Hormone Therapy Increases Incidence and Deaths from Ovarian Cancer
Researchers in the United Kingdom have found the combined risk of breast, ovarian or endometrial cancer appear to be 63 percent higher in users of hormone replacement therapy (HRT), typically menopausal women in the age range of 50 to 64.
The report, published in the British medical journal The Lancet, found that women who take HRT are not only more likely to be diagnosed with ovarian cancer, but also to die of the disease.

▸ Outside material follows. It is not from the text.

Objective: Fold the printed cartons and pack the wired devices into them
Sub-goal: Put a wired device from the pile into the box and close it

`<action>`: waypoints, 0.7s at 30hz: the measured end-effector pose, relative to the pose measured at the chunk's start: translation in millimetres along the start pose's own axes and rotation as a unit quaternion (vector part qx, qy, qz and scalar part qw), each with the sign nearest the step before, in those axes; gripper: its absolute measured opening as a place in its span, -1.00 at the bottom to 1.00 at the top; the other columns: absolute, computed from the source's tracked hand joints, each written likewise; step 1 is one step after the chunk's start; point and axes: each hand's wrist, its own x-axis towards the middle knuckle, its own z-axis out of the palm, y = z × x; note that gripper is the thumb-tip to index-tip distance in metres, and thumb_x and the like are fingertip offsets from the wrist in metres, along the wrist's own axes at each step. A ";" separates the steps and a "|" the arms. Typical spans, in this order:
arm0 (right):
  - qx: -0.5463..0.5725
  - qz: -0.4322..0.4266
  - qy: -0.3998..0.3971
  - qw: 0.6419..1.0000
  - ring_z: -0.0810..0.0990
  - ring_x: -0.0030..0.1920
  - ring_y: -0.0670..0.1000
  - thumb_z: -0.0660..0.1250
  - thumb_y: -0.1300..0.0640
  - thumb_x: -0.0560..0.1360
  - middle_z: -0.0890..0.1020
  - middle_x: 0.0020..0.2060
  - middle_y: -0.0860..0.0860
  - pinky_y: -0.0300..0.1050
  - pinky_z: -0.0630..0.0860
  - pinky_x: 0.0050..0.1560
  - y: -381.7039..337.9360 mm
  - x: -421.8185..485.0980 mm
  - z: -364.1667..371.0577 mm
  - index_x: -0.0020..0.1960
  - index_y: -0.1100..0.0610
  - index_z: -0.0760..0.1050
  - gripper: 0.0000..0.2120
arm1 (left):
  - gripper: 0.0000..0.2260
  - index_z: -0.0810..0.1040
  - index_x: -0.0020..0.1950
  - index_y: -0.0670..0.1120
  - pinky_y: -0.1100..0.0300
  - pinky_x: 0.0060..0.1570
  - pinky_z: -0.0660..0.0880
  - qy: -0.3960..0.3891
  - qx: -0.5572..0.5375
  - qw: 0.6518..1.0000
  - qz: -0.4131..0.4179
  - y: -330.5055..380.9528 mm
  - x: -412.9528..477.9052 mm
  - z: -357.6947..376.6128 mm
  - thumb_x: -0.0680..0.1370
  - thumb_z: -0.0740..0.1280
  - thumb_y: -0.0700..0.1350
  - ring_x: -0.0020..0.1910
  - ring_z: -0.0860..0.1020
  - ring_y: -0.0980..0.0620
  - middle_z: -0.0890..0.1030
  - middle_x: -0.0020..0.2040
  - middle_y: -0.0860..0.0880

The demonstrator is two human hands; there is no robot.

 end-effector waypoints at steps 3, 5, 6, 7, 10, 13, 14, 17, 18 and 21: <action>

Called the Million Women Study, the research project is the biggest of its kind in the world. It found that over a five year time frame there was one extra case of ovarian cancer in every 2,500 women who take HRT. And for every 3,300 women who take HRT, there will be one additional death from ovarian cancer.
This may not sound like much until you do all the math. The researchers, who are largely funded by Cancer Research UK, estimate that use of HRT has resulted in an extra 1,300 cases and 1,000 deaths from ovarian cancer since 1991
The study also suggests that a woman’s risk of ovarian cancer returns to a normal level within a few years of stopping HRT.
Ovarian cancer is the fourth most common cancer in women in the UK with almost 7,000 new cases each year. The five year survival rate for the disease is less than 30 percent, which reflects the fact that ovarian cancer is often diagnosed at a late stage.
The ongoing UK study also has suggested that HRT contributes to breast cancer. It was not alone in these findings. A US study has just found that breast cancer is closely related to HRT (see separate Health Report in Volume 11 Issue 23).